* EXERCISE
For the listing below, work out how many lines hold the word "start" and give that number by itself.

* GIVEN DATA
________________________________________

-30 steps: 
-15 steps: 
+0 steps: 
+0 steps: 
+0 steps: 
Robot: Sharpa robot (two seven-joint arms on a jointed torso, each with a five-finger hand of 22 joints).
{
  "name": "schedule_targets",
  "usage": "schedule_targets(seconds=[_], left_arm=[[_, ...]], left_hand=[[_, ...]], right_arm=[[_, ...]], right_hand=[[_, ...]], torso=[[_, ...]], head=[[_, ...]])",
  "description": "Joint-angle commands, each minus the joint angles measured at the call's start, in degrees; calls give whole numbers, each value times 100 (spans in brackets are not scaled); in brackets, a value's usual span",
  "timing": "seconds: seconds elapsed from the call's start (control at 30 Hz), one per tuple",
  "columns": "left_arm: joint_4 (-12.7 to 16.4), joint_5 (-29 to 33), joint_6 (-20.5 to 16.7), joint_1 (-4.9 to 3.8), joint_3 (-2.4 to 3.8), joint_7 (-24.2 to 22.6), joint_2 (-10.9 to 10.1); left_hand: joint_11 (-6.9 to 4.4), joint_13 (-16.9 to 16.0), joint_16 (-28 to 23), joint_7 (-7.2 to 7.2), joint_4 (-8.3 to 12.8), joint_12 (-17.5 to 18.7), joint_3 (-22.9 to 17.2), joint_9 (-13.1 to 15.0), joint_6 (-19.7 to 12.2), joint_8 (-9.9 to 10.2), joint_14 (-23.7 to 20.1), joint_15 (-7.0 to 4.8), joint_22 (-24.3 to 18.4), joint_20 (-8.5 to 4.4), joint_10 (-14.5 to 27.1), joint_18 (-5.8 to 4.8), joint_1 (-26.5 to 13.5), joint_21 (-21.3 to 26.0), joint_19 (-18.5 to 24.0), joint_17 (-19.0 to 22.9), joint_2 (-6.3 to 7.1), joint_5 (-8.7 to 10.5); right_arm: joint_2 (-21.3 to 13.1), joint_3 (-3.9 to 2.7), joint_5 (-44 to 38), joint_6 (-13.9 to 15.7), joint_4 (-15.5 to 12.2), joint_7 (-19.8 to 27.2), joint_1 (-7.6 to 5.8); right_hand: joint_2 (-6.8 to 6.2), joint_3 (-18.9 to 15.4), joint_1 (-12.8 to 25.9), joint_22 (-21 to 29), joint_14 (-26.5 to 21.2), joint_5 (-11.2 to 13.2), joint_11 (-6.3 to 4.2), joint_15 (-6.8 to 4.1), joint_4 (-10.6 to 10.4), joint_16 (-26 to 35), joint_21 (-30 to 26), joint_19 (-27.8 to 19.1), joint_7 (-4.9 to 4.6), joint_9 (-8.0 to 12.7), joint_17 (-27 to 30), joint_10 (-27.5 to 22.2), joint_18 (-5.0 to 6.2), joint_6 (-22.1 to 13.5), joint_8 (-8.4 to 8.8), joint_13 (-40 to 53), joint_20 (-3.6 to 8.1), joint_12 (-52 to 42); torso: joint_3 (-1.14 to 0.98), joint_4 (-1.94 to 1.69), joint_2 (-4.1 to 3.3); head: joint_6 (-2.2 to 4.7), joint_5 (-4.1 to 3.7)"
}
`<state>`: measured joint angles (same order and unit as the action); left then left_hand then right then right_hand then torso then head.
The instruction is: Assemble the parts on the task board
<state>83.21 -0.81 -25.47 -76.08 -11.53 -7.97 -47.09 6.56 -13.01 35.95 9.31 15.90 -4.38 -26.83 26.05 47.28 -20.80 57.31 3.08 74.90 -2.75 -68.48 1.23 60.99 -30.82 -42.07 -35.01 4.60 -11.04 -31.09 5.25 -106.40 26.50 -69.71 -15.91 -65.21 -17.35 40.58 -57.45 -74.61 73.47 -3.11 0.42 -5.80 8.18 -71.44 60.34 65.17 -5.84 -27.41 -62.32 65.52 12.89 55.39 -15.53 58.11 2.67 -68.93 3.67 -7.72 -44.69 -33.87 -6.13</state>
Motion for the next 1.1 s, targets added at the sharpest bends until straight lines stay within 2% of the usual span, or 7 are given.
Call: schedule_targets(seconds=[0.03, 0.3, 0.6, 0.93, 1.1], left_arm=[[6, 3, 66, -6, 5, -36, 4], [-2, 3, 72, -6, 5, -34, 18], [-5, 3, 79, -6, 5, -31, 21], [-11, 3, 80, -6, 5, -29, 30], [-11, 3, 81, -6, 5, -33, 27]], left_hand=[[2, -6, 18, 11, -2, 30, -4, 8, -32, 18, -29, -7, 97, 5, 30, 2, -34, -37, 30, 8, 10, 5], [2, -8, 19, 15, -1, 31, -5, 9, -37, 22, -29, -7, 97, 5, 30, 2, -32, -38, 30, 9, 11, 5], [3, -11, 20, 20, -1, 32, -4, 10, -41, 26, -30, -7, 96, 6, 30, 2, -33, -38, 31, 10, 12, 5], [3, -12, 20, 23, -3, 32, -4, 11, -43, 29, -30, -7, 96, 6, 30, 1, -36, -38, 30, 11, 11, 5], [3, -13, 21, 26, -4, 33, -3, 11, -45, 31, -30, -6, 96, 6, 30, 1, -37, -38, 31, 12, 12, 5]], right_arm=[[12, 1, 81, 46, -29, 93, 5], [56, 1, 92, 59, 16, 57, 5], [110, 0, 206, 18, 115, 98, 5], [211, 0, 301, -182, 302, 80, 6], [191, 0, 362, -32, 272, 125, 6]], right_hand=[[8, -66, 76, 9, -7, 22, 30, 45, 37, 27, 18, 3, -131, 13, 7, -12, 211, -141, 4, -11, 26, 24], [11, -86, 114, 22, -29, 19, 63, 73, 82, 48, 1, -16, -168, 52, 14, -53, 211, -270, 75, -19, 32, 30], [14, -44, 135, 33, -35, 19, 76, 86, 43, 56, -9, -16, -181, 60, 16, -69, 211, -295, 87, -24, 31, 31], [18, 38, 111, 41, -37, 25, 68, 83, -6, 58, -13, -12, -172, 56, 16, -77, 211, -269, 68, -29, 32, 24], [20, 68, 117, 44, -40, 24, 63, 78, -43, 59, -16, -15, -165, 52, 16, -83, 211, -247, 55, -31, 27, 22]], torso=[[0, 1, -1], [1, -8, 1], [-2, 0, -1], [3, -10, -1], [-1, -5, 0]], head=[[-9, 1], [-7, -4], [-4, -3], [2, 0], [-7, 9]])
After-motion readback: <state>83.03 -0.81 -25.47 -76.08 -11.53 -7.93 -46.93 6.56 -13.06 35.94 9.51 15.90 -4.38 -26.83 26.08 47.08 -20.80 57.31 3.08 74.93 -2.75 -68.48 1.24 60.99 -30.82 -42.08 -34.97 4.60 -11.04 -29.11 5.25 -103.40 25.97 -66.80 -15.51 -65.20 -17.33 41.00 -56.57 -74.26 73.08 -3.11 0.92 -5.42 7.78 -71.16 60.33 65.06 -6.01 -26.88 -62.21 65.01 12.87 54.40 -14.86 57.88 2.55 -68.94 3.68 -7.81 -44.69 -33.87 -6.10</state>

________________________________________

* WRITTEN RESPONSE
2